La respiración nasal cumple un rol clave en el organismo, ya que no solo permite el ingreso de aire, sino que también lo filtra, humedece y regula su temperatura antes de llegar a los pulmones. Sin embargo, cuando este proceso se ve afectado por una obstrucción nasal, pueden aparecer consecuencias que muchas veces pasan desapercibidas.
De acuerdo a especialistas, entre un 30% y un 40% de la población presenta algún grado de dificultad para respirar por la nariz.
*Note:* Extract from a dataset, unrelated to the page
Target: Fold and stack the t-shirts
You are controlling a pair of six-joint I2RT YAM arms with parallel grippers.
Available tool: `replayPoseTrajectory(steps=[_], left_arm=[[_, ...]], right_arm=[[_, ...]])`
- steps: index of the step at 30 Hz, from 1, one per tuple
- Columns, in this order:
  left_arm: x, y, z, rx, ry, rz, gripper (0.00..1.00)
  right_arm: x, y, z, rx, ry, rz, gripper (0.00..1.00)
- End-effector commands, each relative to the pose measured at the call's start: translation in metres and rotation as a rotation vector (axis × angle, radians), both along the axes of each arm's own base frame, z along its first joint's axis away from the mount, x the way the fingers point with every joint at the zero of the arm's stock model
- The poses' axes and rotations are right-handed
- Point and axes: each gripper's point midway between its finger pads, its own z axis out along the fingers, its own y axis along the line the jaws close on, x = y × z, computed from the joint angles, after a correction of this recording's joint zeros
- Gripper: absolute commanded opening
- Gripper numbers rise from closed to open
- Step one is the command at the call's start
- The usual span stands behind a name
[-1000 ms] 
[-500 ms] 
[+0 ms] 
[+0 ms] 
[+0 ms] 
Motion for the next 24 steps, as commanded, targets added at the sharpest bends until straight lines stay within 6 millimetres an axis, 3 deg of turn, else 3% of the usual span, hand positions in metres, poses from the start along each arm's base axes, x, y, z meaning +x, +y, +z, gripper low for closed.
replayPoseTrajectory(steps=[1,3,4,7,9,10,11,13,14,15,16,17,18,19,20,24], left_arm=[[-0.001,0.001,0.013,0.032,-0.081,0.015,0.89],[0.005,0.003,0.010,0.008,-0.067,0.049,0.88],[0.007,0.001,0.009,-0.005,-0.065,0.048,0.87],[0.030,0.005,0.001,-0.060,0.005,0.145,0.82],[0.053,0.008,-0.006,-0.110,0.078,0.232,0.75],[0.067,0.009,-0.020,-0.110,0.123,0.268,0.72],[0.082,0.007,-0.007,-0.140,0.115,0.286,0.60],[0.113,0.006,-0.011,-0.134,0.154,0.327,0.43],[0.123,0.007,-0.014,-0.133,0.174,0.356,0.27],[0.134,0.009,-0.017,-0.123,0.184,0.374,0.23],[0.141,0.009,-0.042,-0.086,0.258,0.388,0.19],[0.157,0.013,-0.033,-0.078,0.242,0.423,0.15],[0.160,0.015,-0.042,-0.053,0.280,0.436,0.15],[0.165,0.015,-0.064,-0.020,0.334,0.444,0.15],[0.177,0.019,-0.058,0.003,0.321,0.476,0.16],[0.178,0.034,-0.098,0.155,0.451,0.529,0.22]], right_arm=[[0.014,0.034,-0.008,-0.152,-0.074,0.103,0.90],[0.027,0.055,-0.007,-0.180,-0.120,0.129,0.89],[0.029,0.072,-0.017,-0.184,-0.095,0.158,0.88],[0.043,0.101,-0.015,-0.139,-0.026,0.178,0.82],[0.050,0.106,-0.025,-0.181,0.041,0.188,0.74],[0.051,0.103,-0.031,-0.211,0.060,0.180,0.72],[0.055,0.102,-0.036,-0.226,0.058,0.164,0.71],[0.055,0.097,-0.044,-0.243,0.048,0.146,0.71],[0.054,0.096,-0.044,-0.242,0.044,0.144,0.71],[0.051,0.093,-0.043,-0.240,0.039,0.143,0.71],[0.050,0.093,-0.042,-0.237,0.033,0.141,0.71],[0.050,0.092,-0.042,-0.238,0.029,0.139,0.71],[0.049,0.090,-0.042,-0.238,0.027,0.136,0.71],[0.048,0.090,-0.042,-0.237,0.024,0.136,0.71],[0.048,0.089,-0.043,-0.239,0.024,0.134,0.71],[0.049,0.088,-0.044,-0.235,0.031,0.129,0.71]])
Esta condición puede derivar en respiración bucal, especialmente durante la noche, lo que favorece los ronquidos y, en algunos casos, episodios de apnea del sueño, afectando directamente la calidad del descanso.
Entre las causas más frecuentes se encuentran la desviación del tabique nasal, la hipertrofia de cornetes, las alergias respiratorias y la presencia de pólipos nasales. Estos problemas pueden generar congestión persistente, dificultad para respirar y fatiga durante el día, impactando en el rendimiento físico y mental.
Los especialistas recomiendan prestar atención a señales simples, como la imposibilidad de respirar por la nariz durante un minuto con la boca cerrada, y consultar ante síntomas persistentes. Detectar y tratar a tiempo estas alteraciones puede mejorar significativamente el descanso y la calidad de vida.